Rebecca Geyer und Lukas Bernstein jedenfalls waren sofort begeistert. Die KZ-Gedenkstätten Flossenbürg und Dachau wählten die beiden Schüler aus. Rebecca, die die 11. Klasse des Elly-Heuss-Gymnasiums Weiden besucht, hatte bereits ein Praktikum in Flossenbürg absolviert. Lukas erstellt aktuell im Rahmen eines Schul-Seminars des Josef-Effner-Gymnasiums eine Biografie über einen ehemaligen KZ-Häftling in Dachau. In Israel waren beide noch nie.
Und natürlich war es am Ende auch nicht der Flug mit der Präsidentenmaschine, der die Jugendlichen  am meisten beeindruckt hat. Beide sind sich einig: Der Besuch der Gedenkstätte Yad Vaschem in Jerusalem war der Höhepunkt der Reise. „Das war ein richtig mulmiges Gefühl, den Gang entlang zu gehen, der erst immer schmaler wird und sich dann wieder öffnet“, sagt Lukas. Der Architekt Moshe Safdie hat diesen Holocaust-Tunnel geschaffen, der den Besucher durch einen Berg in die Tiefe führt. Das  Museum will Opfer der Anonymität der Massengräber entreißen. Einzelschicksale werden stellvertretend anhand persönlicher Hinterlassenschaften wie Briefe, Tagebücher, Fotos oder Gebrauchsgegenstände geschildert. „Yad Vaschem ist ganz anders als die Gedenkstätten, die ich bisher gesehen habe“, sagt Rebecca. Am liebsten hätte sie noch mehr Zeit für die Besichtigung von Yad Vaschem gehabt. „Wir haben bei Weitem nicht alles gesehen, auch weil  wir ja noch den Raum, wo Horst Seehofer mit uns den Kranz niederlegen sollte, besichtigen mussten.“ Sie wird auf jeden Fall noch einmal hinfahren – das steht für Rebecca bereits fest.
Auf allen Reise-Stationen Seehofers waren die beiden Schüler dabei – ob in Tel Aviv bei der Gedenkfeier für die Opfer des Olympia-Attentats oder in Bethlehem beim Besuch der Geburtskirche. Allein bei den offiziellen politischen Gesprächen – mit Israels Staatspräsident Schimon Peres, Regierungschef Benjamin Netanjahu oder Palästinenser-Chef Salam Fajad – blieben sie außen vor. „Das war aber ganz angenehm“, sagt Lukas. Oft waren sie bis Mitternacht auf den Beinen. „Und einschlafen kann man dann auch nicht sofort, wenn man an einem Tag so viel erlebt“, erzählt Lukas.
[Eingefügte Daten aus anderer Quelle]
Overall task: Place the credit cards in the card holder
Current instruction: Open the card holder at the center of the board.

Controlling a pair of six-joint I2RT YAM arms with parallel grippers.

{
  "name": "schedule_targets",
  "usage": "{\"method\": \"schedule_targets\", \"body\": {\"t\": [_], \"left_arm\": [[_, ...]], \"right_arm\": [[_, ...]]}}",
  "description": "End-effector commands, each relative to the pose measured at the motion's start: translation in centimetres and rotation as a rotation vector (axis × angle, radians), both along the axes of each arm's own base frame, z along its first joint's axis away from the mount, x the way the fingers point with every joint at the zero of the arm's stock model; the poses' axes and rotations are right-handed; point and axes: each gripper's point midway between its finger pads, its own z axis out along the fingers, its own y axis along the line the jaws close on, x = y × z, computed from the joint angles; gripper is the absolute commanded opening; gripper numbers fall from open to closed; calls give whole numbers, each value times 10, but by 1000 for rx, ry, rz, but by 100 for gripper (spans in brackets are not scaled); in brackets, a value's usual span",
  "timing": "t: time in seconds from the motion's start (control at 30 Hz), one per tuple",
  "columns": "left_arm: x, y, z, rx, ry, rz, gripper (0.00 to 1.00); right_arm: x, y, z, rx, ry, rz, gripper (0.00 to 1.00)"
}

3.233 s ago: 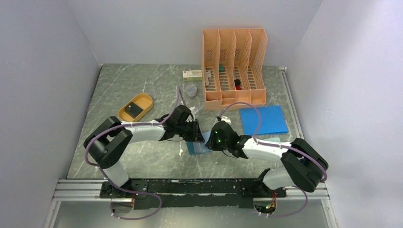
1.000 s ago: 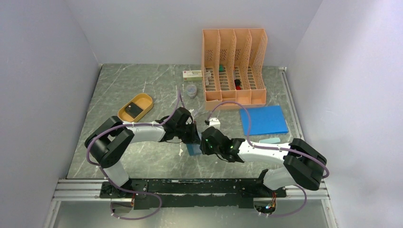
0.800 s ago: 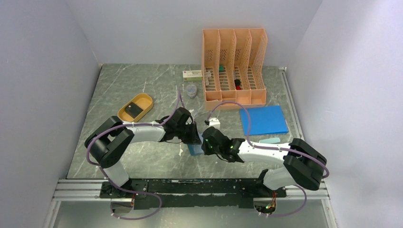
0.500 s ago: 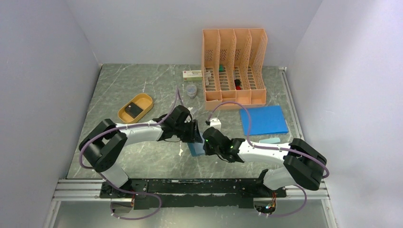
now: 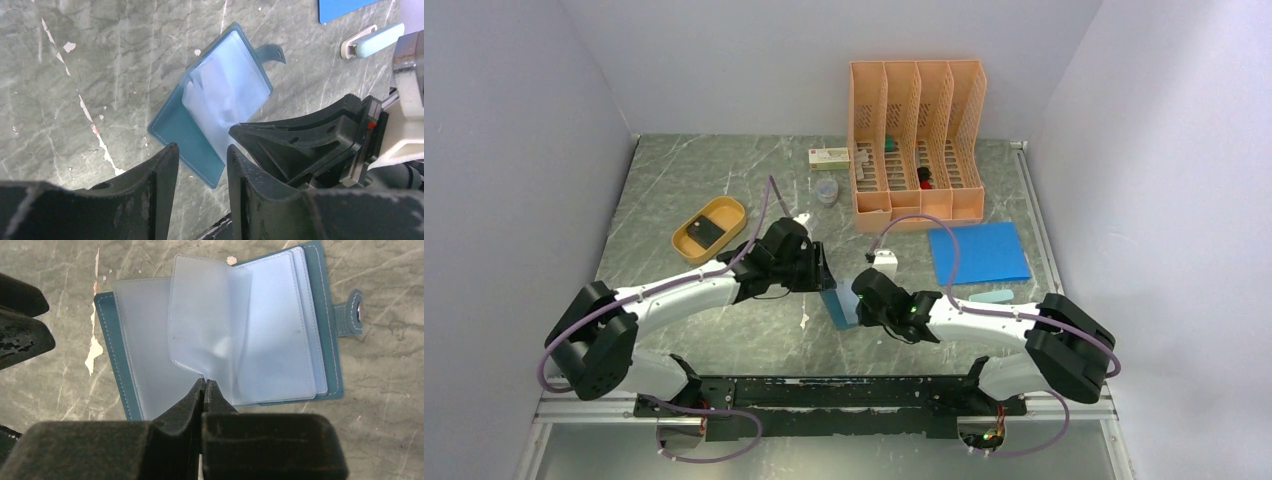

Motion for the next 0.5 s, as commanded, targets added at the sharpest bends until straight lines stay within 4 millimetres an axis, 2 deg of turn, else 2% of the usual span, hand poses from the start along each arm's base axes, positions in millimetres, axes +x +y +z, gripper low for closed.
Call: {"method": "schedule_targets", "body": {"t": [0.0,0.13,0.27,0.37,0.47], "left_arm": [[0,-1,5,-24,-41,-2,43],[-3,-31,18,-128,-57,-80,36],[-9,-56,22,-185,-54,-140,32],[-10,-64,18,-193,-45,-150,31],[-9,-62,8,-164,-30,-133,28]], "right_arm": [[6,-5,10,21,-25,-75,0],[6,-5,11,33,-18,-92,0],[6,-4,11,41,-14,-97,0],[4,-1,10,55,-5,-84,0],[2,2,9,67,2,-73,0]]}}
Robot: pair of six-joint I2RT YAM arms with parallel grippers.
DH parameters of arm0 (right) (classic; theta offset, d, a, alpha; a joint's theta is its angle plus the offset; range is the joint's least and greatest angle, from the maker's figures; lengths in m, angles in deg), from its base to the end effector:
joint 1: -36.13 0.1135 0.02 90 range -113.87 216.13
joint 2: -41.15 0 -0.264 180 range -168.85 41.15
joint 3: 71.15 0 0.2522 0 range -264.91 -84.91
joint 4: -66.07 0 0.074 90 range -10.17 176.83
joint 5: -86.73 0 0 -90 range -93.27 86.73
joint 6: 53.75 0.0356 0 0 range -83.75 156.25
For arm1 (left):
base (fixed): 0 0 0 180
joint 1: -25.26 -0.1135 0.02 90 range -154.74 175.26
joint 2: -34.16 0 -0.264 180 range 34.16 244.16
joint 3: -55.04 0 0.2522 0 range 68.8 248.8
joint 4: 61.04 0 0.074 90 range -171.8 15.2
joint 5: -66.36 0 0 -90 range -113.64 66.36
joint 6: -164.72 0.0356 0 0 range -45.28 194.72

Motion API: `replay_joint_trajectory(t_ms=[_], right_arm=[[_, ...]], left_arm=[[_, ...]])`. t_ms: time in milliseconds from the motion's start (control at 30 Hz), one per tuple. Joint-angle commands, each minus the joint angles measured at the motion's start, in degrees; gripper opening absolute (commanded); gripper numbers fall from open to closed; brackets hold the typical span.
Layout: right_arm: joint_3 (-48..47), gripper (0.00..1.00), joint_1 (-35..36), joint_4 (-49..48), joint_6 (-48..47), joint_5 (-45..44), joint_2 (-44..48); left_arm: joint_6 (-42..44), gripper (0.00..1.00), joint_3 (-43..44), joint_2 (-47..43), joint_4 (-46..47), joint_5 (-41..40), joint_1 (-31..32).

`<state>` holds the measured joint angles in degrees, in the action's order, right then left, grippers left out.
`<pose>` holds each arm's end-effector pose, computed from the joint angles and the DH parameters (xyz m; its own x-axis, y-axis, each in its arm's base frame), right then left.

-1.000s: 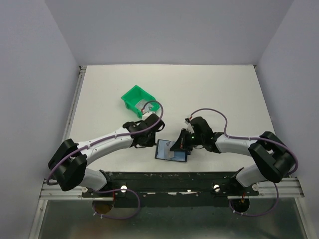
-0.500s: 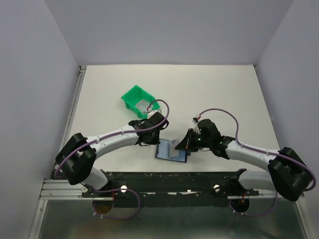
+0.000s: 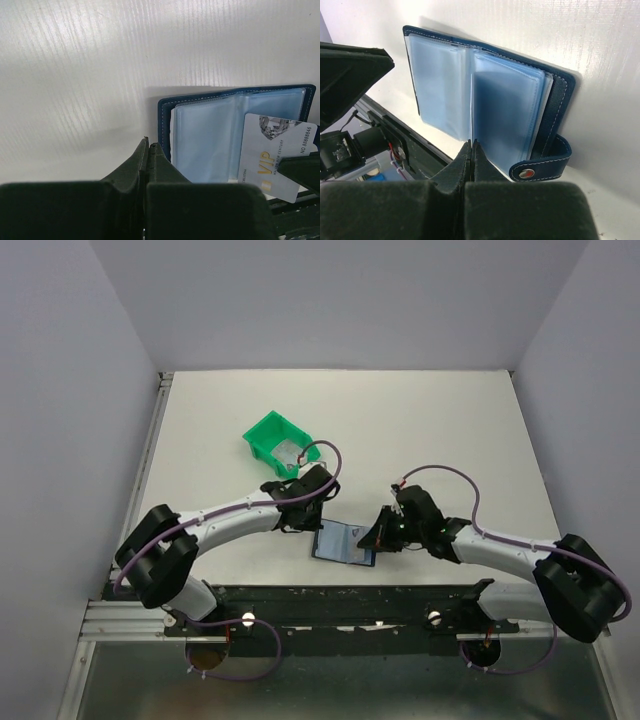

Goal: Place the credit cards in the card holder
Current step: Insert the credit card into the card holder.

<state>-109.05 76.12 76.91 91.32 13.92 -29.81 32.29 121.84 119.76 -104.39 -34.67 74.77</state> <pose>0.1641 0.1514 0.1506 -0.9413 0.2327 -0.2446 -0.0094 0.7061 0.7081 0.1931 -0.2157 0.1991 -0.8882 0.0205 -0.4589 0.1208 0.9743 -0.1903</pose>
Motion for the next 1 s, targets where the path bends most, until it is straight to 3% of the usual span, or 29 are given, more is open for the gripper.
replay_joint_trajectory(t_ms=[0,433,767,967], right_arm=[[0.8,0.00,-0.3,-1.9,0.3,-0.8,-1.5],[2.3,0.00,-0.9,-11.1,2.5,3.6,-6.4],[2.3,0.00,-0.9,-12.2,2.1,4.6,-8.1],[2.6,0.00,-0.9,-12.2,2.1,4.5,-8.8]], left_arm=[[0.5,0.00,-0.2,1.3,1.4,2.0,-0.2],[0.2,0.00,-0.4,3.8,2.3,3.7,0.0],[0.1,0.00,-0.5,5.5,2.6,4.4,0.1],[-0.5,0.00,-0.9,1.8,1.7,1.6,0.2]])
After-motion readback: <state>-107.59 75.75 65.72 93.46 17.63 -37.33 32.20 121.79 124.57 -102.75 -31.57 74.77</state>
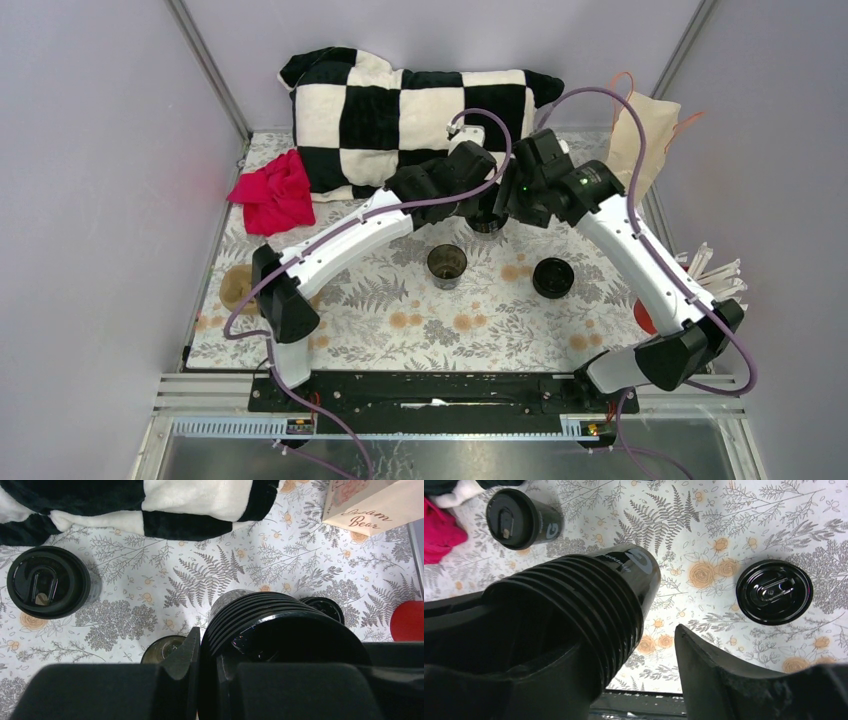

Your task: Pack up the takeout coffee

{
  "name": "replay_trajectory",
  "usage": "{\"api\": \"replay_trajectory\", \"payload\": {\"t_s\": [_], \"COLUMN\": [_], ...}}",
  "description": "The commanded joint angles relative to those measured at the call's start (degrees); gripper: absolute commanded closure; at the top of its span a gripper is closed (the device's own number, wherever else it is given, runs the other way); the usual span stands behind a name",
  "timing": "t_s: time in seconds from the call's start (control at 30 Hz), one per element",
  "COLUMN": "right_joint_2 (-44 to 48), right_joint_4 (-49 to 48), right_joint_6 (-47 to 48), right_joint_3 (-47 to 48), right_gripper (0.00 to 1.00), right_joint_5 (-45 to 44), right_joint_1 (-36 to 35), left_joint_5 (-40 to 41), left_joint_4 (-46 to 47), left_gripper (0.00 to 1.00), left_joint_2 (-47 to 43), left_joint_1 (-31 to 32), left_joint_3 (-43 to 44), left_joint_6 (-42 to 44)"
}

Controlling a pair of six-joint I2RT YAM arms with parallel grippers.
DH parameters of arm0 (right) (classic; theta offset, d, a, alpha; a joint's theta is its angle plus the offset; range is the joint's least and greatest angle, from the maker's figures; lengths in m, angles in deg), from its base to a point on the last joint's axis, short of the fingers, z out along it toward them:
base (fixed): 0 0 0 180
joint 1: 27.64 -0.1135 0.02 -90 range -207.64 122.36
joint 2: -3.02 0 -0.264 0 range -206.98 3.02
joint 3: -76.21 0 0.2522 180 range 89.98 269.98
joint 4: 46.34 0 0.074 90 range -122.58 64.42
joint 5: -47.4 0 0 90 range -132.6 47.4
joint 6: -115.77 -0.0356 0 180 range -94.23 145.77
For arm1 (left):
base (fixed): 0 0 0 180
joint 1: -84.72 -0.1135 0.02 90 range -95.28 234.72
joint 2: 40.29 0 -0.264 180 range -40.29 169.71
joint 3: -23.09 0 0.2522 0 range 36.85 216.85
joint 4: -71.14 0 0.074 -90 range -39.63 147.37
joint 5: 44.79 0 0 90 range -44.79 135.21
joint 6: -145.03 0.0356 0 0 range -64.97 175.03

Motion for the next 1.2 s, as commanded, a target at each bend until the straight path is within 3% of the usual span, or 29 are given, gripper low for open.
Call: {"api": "replay_trajectory", "payload": {"t_s": [0.0,0.23,0.43,0.53,0.63,0.7,0.8,0.93,1.17], "right_joint_2": [1.8,1.9,3.2,5.0,6.8,7.6,7.4,8.0,6.1], "right_joint_4": [-5.9,-9.9,-12.5,-13.3,-13.6,-14.9,-13.9,-13.2,-14.4], "right_joint_6": [0.9,-3.4,-6.9,-8.5,-8.5,-7.3,-6.0,-5.7,-3.8], "right_joint_3": [-3.8,-9.6,-12.9,-14.4,-15.2,-15.7,-15.2,-16.3,-16.8], "right_gripper": [0.38,0.41,0.73,0.97,1.0,1.0,1.0,1.0,1.0], "right_joint_5": [-6.5,-10.2,-10.0,-10.5,-12.5,-12.9,-13.7,-15.6,-11.8], "right_joint_1": [-3.4,-4.6,-4.7,-4.7,-4.7,-4.7,-4.7,-4.5,-2.2], "left_joint_5": [1.2,-0.7,-2.0,-3.1,-5.4,-7.2,-10.1,-13.0,-18.4], "left_joint_4": [-1.5,-1.7,-1.2,0.6,1.7,3.0,3.5,3.5,6.8], "left_gripper": [1.0,1.0,1.0,1.0,0.95,0.83,0.47,0.16,0.05], "left_joint_2": [1.2,1.5,0.6,-1.0,-2.3,-3.7,-5.7,-9.5,-16.3], "left_joint_1": [0.1,0.1,0.1,-0.4,-1.5,-2.4,-4.4,-7.6,-14.2], "left_joint_3": [5.7,5.6,4.7,2.8,2.0,0.8,-0.4,-1.4,-8.9], "left_joint_6": [-3.6,-5.2,-5.7,-6.6,-7.4,-7.4,-7.7,-6.9,-4.7]}}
Die ein oder andere Pause kam also durchaus recht.
Und dann war da noch eine Begegnung, die beide nicht vergessen werden: Gemeinsam mit einigen israelischen Jugendlichen trafen sie den Holocaust-Überlebenden Max Mannheimer und dessen Enkelin im King David Hotel in Jerusalem. Nazi-Schergen hatten den heute 92-Jährigen mit seiner Familie in das Konzentrationslager Theresienstadt und von dort nach Auschwitz gebracht. Von acht Mitgliedern der jüdischen Familie kamen sechs ums Leben. Nur Max Mannheimer und ein inzwischen verstorbener Bruder überlebten. Es war aber auch Mannheimers  Humor, von dem sich die Schüler aus Bayern sehr beeindruckt zeigen. „Mit Witzen hat er die Gruppe immer wieder aufgeheitert“, erinnert sich Rebecca. „Das hätte ich überhaupt nicht erwartet“, ergänzt Lukas.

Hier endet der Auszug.